• _Exercise goal_
Up to and including the line that contains "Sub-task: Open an", return every line from the start of the data, unchanged.

[Saved entries]

● ● ● ● ● ● ●

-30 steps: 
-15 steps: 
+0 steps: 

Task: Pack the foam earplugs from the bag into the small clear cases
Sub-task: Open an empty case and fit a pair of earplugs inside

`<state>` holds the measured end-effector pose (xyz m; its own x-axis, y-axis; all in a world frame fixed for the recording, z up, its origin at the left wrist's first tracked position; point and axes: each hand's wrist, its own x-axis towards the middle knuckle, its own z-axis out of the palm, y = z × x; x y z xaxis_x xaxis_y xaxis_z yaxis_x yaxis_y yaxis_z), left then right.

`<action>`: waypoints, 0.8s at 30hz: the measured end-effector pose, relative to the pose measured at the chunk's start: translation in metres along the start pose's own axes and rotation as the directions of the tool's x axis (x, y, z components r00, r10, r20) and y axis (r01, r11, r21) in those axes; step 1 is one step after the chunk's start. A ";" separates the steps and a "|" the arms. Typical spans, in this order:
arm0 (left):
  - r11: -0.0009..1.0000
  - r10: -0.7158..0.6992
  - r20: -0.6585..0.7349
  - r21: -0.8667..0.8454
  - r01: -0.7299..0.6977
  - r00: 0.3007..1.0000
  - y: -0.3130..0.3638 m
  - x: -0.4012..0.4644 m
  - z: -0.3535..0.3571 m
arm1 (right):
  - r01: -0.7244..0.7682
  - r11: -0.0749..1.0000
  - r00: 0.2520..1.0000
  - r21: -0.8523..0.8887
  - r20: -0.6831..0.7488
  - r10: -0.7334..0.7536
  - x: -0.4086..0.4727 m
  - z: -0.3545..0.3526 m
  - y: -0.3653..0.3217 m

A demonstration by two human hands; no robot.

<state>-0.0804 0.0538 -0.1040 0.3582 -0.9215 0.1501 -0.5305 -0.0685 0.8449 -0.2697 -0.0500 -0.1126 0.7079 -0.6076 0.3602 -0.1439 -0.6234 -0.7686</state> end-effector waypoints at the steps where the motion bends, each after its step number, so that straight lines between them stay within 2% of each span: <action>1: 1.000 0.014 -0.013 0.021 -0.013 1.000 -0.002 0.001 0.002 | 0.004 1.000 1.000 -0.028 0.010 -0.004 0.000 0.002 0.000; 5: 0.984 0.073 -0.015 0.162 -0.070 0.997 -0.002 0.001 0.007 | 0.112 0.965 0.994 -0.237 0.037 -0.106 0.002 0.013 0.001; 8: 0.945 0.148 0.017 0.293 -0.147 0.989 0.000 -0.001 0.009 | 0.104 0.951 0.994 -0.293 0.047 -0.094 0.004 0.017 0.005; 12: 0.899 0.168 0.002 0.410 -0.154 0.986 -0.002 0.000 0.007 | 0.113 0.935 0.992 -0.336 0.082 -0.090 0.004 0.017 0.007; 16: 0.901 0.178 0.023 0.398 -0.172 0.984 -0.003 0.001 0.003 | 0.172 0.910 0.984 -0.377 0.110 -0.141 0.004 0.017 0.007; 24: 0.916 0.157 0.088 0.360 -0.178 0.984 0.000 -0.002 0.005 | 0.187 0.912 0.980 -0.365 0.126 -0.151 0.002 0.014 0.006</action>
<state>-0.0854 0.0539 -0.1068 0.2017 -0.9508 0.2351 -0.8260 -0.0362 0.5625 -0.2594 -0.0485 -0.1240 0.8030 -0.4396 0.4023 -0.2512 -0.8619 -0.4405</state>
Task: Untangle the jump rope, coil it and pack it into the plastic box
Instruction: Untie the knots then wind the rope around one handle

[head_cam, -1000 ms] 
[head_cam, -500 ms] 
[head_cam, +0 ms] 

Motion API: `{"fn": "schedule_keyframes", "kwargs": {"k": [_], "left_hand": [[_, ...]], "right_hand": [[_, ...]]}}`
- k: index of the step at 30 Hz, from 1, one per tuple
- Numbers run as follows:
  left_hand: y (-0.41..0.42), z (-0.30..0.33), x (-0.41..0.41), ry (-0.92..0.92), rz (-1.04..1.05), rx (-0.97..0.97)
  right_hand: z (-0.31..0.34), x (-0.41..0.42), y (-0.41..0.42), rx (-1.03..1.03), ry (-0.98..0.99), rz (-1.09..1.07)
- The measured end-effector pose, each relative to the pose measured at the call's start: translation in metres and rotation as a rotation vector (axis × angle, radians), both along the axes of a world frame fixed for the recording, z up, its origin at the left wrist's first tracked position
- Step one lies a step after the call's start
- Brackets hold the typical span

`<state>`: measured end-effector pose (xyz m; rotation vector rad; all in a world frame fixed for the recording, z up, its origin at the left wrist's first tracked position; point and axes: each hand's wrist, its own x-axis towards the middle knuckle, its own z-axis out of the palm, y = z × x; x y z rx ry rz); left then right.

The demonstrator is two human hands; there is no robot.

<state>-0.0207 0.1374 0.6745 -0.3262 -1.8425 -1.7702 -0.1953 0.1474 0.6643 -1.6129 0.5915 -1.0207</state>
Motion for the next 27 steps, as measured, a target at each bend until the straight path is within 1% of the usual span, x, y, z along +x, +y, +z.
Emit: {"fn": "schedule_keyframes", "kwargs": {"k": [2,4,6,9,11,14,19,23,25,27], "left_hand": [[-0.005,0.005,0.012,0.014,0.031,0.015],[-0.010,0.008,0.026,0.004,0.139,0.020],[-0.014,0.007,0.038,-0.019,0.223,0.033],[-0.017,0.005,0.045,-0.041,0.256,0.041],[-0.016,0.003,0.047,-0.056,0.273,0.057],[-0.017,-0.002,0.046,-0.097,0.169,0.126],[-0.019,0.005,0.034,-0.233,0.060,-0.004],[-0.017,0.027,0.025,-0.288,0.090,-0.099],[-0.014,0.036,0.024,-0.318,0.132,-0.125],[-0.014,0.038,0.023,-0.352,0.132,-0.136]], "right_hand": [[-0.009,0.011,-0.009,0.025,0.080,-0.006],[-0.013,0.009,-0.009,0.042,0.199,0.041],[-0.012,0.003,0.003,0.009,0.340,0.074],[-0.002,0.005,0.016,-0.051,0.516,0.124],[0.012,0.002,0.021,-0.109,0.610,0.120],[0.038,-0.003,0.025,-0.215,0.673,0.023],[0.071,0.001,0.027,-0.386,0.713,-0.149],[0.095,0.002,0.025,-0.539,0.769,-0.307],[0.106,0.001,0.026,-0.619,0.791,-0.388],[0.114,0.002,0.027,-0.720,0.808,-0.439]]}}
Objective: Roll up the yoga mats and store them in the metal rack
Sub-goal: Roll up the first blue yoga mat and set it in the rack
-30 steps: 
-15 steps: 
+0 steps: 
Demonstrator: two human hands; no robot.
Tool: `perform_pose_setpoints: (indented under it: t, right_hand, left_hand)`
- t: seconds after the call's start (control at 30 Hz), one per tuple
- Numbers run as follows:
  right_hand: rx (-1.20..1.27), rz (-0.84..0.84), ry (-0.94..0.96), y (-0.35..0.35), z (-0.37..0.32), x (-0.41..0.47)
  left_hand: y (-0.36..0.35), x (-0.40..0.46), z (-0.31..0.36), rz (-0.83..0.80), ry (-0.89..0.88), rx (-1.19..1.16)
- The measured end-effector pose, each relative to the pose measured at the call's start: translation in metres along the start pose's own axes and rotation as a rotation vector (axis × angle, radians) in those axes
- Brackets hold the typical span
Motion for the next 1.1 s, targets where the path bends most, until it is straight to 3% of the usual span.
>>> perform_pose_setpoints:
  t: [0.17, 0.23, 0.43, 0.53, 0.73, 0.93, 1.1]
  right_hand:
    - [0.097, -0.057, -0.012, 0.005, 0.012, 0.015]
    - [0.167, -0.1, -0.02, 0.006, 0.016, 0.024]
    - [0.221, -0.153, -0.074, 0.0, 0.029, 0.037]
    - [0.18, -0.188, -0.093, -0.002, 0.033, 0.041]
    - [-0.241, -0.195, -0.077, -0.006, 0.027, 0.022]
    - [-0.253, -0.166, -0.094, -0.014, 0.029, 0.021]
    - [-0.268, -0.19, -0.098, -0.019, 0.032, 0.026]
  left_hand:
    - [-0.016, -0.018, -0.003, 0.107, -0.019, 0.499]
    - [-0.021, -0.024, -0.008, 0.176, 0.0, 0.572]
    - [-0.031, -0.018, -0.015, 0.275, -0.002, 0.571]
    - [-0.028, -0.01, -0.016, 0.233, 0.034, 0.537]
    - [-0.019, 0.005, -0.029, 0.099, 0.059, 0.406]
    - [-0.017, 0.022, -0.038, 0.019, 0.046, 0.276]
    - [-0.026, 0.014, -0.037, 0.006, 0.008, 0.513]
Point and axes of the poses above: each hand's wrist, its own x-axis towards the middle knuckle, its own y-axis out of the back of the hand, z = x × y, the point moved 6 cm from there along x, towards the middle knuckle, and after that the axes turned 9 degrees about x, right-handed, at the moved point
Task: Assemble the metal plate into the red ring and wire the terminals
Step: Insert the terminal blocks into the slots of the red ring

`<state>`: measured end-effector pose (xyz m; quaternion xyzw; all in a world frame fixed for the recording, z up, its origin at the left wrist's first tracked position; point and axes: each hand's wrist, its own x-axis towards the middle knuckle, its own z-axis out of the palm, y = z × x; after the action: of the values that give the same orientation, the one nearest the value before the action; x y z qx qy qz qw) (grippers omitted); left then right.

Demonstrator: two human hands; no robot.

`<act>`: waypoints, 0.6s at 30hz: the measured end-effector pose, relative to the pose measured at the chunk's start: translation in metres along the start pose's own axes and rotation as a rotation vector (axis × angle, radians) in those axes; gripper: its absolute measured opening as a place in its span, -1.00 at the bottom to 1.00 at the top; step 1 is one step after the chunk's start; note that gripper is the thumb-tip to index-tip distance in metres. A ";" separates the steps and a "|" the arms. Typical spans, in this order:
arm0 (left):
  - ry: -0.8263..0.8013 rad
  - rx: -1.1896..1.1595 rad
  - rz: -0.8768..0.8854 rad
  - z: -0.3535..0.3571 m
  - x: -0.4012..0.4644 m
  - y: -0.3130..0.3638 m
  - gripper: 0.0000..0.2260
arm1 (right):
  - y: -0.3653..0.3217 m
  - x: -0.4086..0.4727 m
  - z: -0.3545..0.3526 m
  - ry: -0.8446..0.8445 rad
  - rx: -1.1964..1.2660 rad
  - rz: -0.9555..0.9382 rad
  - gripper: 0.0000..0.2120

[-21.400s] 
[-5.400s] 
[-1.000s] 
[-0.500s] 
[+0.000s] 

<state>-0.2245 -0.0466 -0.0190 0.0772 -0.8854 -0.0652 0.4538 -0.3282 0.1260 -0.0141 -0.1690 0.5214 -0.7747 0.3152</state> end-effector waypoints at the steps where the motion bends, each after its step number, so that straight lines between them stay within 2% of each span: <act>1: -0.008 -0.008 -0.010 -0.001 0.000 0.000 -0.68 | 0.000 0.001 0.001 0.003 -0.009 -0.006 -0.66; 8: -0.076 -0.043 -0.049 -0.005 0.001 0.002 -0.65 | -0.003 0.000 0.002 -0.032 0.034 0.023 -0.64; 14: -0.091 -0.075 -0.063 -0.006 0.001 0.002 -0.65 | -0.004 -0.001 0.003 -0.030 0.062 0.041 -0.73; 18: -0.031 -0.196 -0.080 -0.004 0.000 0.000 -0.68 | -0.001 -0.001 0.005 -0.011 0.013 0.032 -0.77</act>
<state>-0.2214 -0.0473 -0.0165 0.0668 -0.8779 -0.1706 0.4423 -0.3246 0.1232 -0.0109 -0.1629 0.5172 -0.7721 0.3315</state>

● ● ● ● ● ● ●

• _Response area_
-30 steps: 
-15 steps: 
+0 steps: 

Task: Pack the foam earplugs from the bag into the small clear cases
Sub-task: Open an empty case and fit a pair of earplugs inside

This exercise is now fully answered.